Дочка Беттины, крошка Иштар, лежала на полу, раскинув ручонки, будто приветствуя его. Бог знает, о чем думало это дитя. Ладно, все это его совершенно не касается, решил Стивен. Он принял душ и надел костюм, чтобы подчеркнуть торжественность первого заседания комиссии. Но сначала он хотел повидаться с Генри Уиверспуном, разговорить его, вытянуть из депрессии, в которую тот впал, после того как сбил Сэмми Азиза.
Стивен вышел из задней калитки, пересек Коутс‑роуд, прошел по аллейке к парадной двери Генри и позвонил. После недолгого ожидания экономка открыла дверь и впустила его в дом.
Вайолет Эдит Бингэм была женщина крупная, солидная. Мать ее была простая крестьянка. Муж Алек – садовник у Фрэнка Мартинсона. Вайолет держалась прямо, к земле не гнулась, хотя волосы ее совсем поседели и поредели.
– Он у нас нынче не в духе, сэр, – сказала она. – Я ему омлет на завтрак делала, с сыром, как он любит. Вы думаете, съел? Да куда там! Я еще, дура, попыталась его уговорить. Но он же порой чистое наказание господне! И что этот старый разбойник устроил? Взял да как шваркнет все в камин… И тарелку, и омлет, сэр… А тарелка‑то из сервиза, с золотым ободком. Я ему: «Ну и настроеньице у вас, сэр! Что ж серчать‑то?» А он: не лезь, мол, не в свои дела. А я ему: это как же не мое дело, когда оно вовсе мое, коли я обязана за вами присматривать. Так он вдруг и скажи: да пошла ты… Ну, что вы про все это думаете? Я хочу сказать, есть ведь от чего голове пойти кругом, а, сэр, как по‑вашему? Стивен слушал ее с премрачным лицом.
– Да уж, – согласился он. – Вам остается лишь утешаться, что он свою тарелку разбил, а не вашу.
– Дак с такой ведь яростью грохнул!
– Надо думать. Но послушайте, Вайолет, все же не надо так уж огорчаться. Мистер Уиверспун, разумеется, донельзя расстроен, оно и понятно, а…;
– Расстроен? Да он места себе не находит!

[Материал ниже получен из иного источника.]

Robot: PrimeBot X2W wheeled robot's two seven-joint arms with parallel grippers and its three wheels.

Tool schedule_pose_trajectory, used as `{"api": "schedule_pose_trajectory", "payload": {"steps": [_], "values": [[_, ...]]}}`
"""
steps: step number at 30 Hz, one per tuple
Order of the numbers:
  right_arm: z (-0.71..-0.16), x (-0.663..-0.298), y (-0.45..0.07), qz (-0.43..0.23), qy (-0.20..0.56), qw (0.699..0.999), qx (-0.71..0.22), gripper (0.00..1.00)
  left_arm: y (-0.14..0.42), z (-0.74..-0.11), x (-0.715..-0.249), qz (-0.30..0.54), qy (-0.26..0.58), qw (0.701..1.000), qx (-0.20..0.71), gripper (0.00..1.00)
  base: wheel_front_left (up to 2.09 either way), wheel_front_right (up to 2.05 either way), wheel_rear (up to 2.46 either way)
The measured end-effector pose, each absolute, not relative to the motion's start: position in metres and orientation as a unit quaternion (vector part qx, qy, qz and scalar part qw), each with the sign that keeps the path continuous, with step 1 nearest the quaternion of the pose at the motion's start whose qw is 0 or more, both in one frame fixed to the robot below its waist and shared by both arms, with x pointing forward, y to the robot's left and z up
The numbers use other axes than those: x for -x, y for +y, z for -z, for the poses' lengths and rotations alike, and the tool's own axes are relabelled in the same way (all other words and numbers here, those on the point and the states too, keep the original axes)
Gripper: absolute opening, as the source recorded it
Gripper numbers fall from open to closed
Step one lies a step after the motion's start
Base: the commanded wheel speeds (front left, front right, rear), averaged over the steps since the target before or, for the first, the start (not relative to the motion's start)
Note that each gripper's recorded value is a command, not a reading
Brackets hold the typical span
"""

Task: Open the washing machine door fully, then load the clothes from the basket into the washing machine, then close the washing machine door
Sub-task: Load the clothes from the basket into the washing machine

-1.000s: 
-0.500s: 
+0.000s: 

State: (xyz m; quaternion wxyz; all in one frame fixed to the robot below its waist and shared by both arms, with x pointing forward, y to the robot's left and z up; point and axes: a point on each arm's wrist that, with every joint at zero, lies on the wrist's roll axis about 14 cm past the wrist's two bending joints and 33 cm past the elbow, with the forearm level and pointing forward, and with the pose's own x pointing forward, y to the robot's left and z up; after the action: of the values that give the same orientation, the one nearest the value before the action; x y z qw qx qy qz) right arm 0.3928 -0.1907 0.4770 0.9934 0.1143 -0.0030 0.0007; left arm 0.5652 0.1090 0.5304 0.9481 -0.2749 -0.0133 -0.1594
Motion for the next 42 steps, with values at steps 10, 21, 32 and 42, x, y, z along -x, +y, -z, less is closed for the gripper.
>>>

– Что ж вы хотите, Вайолет? Он старый человек. Но хотя бы вы не расстраивайтесь. Ну разбил тарелку, испортил омлет – это все его потери… Он скоро придет в себя, опять будет, как прежде. Я уже говорил с врачом.
Вайолет хотела что‑то добавить, но Стивен бочком протиснулся мимо нее и оказался в голубой гостиной, где восседал Генри с теплой шалью на коленях. Он читал «Файненшл Таймс», и очки восседали на самом кончике острого носа.

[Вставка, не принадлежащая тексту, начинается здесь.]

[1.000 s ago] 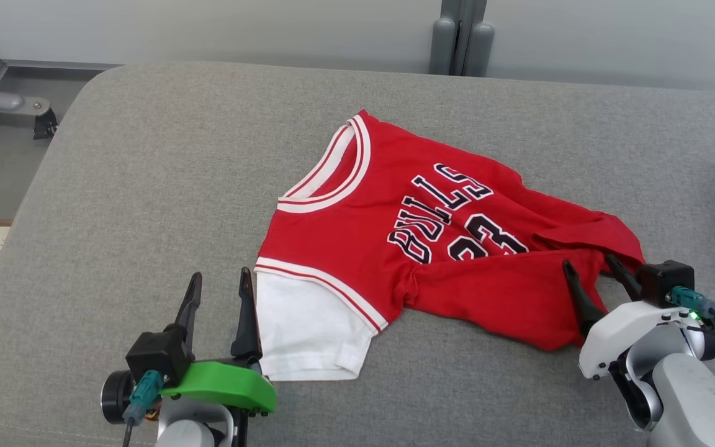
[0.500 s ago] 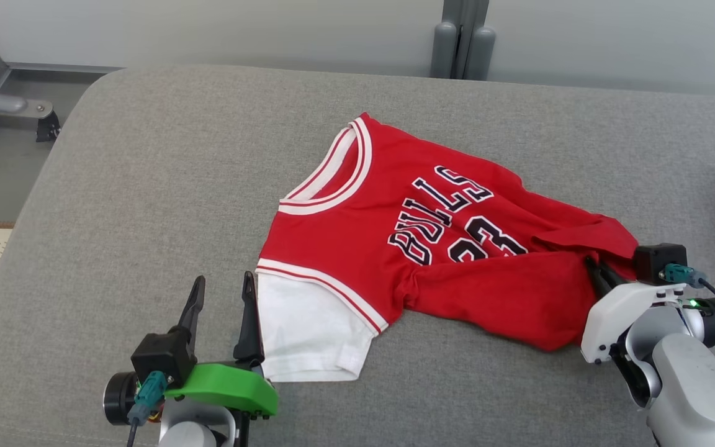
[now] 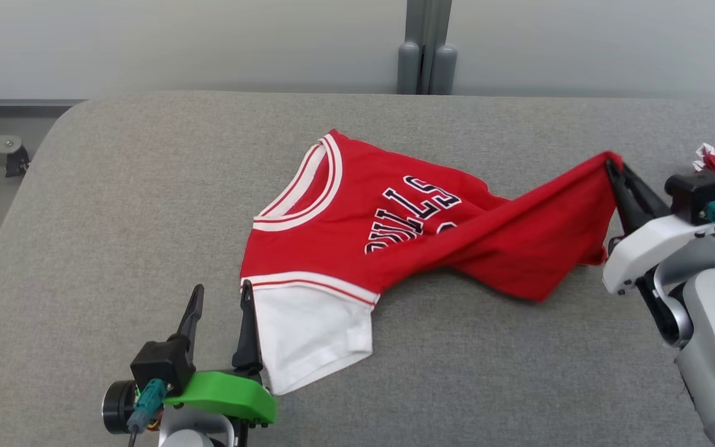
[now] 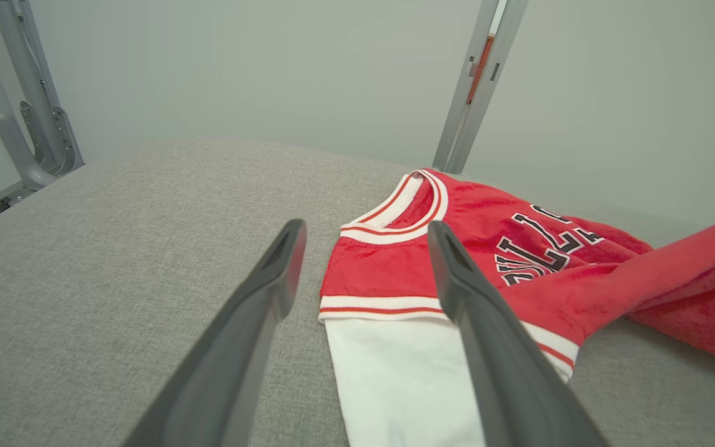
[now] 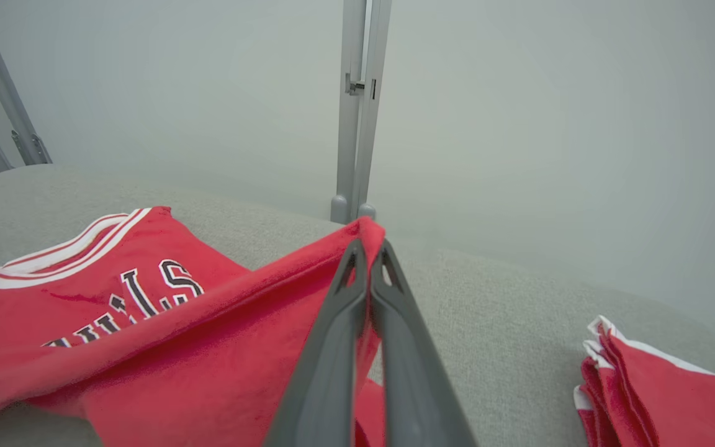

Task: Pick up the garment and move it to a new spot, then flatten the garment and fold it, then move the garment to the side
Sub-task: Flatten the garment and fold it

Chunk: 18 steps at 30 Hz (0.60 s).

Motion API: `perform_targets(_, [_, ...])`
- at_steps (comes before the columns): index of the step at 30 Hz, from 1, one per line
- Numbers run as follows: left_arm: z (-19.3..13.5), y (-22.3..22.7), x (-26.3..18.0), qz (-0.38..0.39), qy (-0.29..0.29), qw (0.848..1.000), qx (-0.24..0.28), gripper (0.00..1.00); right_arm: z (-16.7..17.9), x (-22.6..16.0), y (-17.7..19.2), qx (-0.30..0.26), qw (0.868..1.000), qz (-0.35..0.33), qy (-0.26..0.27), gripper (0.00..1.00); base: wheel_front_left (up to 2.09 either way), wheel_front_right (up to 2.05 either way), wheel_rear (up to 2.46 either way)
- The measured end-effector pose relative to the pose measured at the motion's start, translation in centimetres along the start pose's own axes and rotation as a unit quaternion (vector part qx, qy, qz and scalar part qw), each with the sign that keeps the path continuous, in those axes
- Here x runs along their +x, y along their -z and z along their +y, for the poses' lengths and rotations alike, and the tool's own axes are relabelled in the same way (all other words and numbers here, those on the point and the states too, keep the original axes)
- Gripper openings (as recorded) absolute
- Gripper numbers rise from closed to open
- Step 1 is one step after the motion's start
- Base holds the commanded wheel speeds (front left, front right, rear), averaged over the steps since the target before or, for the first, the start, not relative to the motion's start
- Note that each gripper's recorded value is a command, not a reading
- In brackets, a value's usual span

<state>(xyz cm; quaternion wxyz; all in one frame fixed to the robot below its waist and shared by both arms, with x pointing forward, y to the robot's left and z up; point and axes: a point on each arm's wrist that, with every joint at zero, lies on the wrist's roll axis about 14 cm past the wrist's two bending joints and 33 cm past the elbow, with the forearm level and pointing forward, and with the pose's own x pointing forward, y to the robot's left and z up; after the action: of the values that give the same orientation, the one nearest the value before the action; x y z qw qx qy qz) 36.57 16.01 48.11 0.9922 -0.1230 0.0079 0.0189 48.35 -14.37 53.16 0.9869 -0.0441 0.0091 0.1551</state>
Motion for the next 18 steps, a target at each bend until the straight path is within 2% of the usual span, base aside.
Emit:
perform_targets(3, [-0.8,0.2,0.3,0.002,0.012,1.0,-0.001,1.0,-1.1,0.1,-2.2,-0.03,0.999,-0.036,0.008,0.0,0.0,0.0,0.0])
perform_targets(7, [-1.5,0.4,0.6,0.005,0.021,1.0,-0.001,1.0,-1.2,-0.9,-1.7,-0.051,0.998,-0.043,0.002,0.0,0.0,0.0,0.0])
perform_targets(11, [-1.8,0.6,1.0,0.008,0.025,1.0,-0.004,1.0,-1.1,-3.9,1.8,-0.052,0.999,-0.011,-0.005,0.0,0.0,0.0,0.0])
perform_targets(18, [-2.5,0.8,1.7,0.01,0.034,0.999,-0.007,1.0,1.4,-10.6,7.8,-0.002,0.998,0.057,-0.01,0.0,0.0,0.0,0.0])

Когда Стивен вошел в комнату, Генри взглянул поверх очков, натужно улыбнулся и отложил газету.
– А‑а, Стив…
– Ну, Генри, как поживаешь?
– Я слышал, Вайолет жаловалась на меня. Из‑за тарелки переживает? Знаю‑знаю. Мне, черт возьми, еще целый обеденный сервиз предстоит оприходовать.
Она досадует, что тарелка разбита.
– Ах, тоже мне… А сердце?
Они обменивались бессвязными фразами, чтобы вновь привыкнуть к голосам друг друга, Генри сказал, что уже слишком стар, не должен водить машину и на прошлой неделе не имел права садиться за руль.

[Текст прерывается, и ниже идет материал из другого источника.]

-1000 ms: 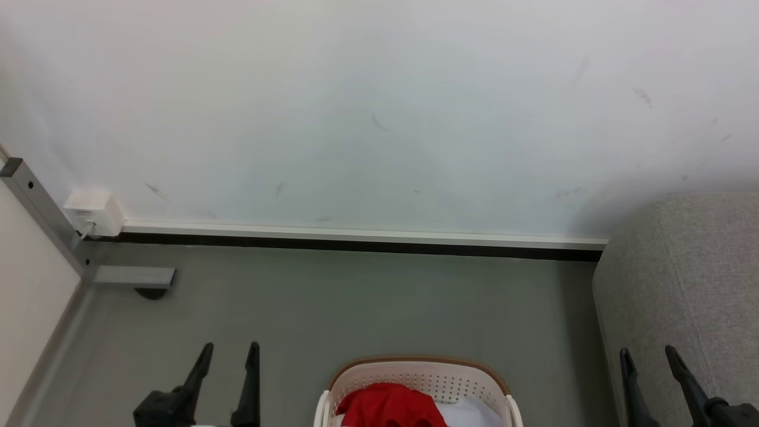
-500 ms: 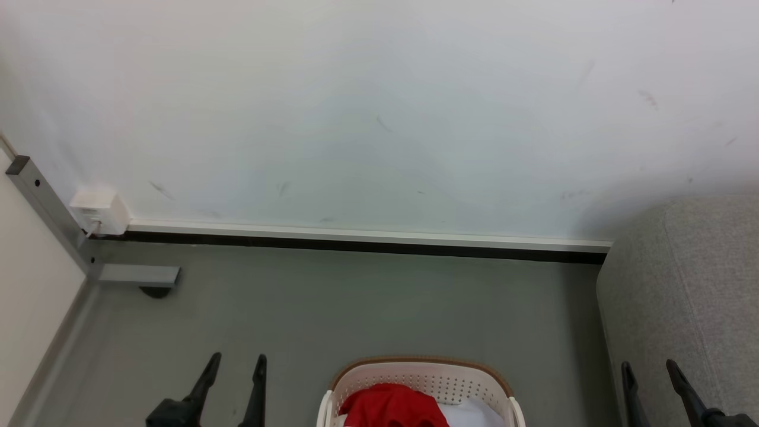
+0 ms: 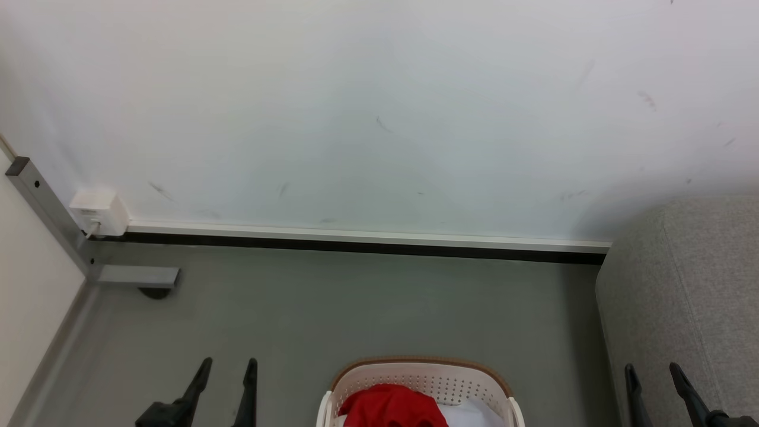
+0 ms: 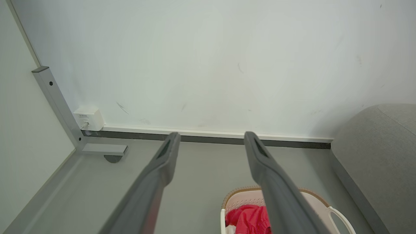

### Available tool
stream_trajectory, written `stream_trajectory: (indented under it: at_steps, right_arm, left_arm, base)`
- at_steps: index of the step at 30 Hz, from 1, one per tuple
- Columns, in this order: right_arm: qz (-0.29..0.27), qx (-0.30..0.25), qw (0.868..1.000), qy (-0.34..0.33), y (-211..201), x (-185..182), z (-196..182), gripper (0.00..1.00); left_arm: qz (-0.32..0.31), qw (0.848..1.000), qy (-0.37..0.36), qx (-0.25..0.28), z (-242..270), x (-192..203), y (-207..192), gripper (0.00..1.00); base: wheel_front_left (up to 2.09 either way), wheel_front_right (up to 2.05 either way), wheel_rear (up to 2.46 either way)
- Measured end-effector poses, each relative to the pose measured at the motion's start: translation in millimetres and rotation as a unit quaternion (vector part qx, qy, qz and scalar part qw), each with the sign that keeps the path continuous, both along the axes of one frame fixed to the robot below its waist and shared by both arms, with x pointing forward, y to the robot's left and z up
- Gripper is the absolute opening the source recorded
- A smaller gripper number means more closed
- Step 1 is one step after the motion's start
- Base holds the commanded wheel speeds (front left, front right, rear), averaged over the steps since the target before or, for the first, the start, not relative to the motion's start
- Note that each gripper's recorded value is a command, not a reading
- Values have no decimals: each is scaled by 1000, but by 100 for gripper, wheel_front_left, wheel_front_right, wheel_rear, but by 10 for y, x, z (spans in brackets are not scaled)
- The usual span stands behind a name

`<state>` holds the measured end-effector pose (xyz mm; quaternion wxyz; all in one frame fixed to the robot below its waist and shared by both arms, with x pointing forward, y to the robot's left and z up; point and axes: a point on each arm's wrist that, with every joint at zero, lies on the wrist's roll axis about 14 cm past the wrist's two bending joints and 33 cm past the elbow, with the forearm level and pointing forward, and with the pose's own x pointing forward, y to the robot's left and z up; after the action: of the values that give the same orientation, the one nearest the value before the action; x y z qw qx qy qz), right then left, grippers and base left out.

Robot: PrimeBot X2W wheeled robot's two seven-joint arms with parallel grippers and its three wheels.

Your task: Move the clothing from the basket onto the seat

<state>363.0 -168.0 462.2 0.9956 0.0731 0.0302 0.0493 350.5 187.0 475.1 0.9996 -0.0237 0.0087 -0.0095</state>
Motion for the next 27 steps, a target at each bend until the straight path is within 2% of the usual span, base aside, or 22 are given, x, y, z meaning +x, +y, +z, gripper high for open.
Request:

– Пора, наконец, взглянуть правде в глаза: я впал в старческое слабоумие…
– Генри, о чем ты! Ты вовсе не виноват. Я же видел. Этот молодой человек, Азиз‑младший, он прямо перед твоей машиной вывернул руль, совершенно неожиданно. Тебе абсолютно не за что себя винить.
– Понимаешь, это у меня не первый раз… – признался Генри. – Ну‑ка, Стив, дружище, принеси с буфета графин с виски. И пару стаканчиков… Да‑а, был я когда‑то в Чили, в Пунта‑Аренасе. И там задавил девушку, примерно такого же возраста, что этот Сэмми Азиз. Ужас! Умерла по дороге в больницу. Я, конечно, пил тогда по‑страшному.
– А что ты делал в Пунта‑Аренасе?
– В молодые годы была у меня гостиница в Аргентине. Вообще‑то она принадлежала одному приятелю, владельцу паба в Корнуолле.